Reportage and Documentary 2020
LuganoPhotoDays
Alex Kemman
The Greater Zab: The Last Free River of Mesopotamia
The Greater Zab represents the friction between freedom and control. This last free flowing river originates in the rugged Kurdish mountains, in a border zone that is traditionally in conflict. Far away and marginalized, but at the same time geopolitically important.
The Greater Zab represents the friction between freedom and control. This last free flowing river originates in the rugged Kurdish mountains, in a border zone that is traditionally in conflict. Far away and marginalized, but at the same time geopolitically important.
Description
The water of the Tigris river is historically low. Dams in Turkey, Iran and Iraq carry a heavy cost downstream. The land between two rivers – Mesopotamia – is drying up.
Only one river in the Mesopotamian watershed is still flowing free: the Greater Zab.
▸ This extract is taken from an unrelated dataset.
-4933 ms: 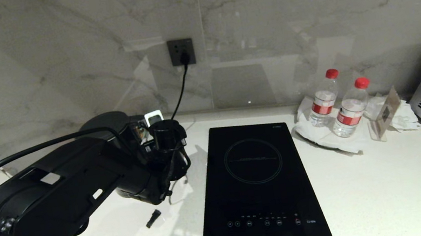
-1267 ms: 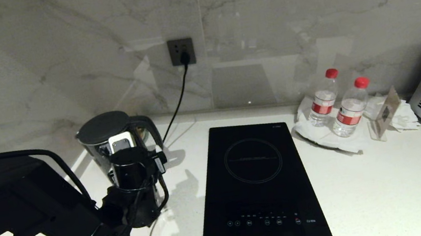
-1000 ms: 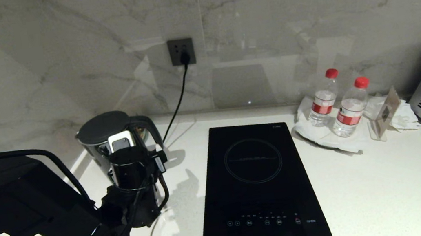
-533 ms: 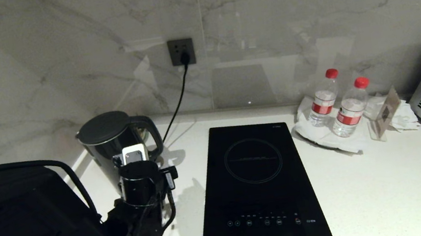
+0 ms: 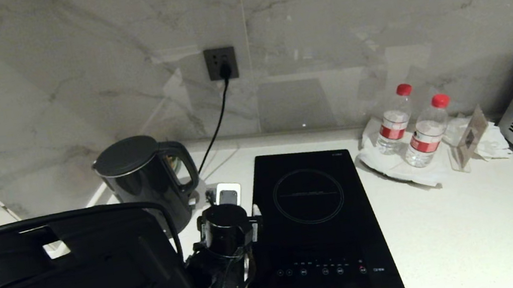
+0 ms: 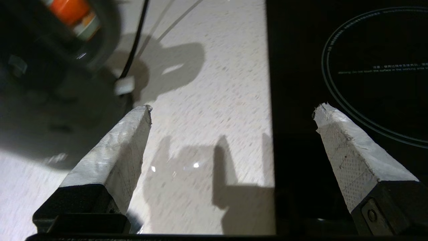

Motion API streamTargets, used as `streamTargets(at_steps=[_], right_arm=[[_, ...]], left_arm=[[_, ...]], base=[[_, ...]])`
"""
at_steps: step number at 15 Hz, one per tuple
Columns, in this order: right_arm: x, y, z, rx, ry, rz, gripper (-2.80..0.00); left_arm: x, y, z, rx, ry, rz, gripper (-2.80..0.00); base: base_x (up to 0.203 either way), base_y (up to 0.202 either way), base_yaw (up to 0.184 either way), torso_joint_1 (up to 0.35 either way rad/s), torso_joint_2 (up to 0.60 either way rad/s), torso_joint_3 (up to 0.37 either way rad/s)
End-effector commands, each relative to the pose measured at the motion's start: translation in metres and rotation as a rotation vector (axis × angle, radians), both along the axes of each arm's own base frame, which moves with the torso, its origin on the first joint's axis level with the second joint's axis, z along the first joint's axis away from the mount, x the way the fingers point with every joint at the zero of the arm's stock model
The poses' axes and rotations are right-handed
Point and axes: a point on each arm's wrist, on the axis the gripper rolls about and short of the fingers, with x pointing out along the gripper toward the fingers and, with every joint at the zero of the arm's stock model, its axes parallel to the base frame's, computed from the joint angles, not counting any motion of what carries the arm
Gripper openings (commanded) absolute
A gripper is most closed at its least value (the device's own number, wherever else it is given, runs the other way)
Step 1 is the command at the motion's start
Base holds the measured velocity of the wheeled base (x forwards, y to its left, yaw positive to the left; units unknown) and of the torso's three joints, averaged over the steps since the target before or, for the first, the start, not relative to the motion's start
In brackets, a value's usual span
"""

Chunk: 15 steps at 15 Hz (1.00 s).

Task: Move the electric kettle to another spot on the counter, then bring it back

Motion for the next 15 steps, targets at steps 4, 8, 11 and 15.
streamTargets(at_steps=[4, 8, 11, 15], right_arm=[[0.0, 0.0, 0.0, -0.002, 0.001, 0.0, -2.8], [0.0, 0.0, 0.0, -0.003, 0.001, 0.001, -2.8], [0.0, 0.0, 0.0, -0.003, 0.001, 0.001, -2.8], [0.0, 0.0, 0.0, -0.003, 0.001, 0.0, -2.8]], left_arm=[[0.034, -0.027, -0.013, 0.102, 0.069, -0.008, 0.0], [0.048, -0.029, -0.02, 0.172, 0.178, -0.019, 0.0], [0.071, -0.025, -0.015, 0.1, 0.153, 0.02, 0.0], [0.096, 0.005, -0.02, 0.1, 0.181, 0.11, 0.0]], base=[[0.0, 0.0, 0.0, 0.0, 0.0, 0.0], [0.0, 0.0, 0.0, 0.0, 0.0, 0.0], [0.0, 0.0, 0.0, 0.0, 0.0, 0.0], [0.0, 0.0, 0.0, 0.0, 0.0, 0.0]])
Supplying one third of watervolume to the Tigris River it is a key river for humans and animals in the region.
This river springs in the high mountains of Southeastern Turkey where after it flows into the Kurdish region of Iraq. However, dozens of dams are planned both in Turkey and Iraq as companies and states see the undammed river as untapped potential for hydropower and irrigation.
The Greater Zab may no longer run free.
This last free flowing river represents the friction between freedom and control. Dams are political instruments to control the key resource of this region, and therefore the territory and population that lives in it. Some dams are even used as waterwapons.
This project follows the course of the Greater Zab and its tributaries as the water traverses through boundaries, and transmits a feeling of creeping domination and hidden tension that permeates the landscape and lives of people whom endure powerful forces.
The Greater Zab river shows repression and attempts to control what cannot be controlled in its essence.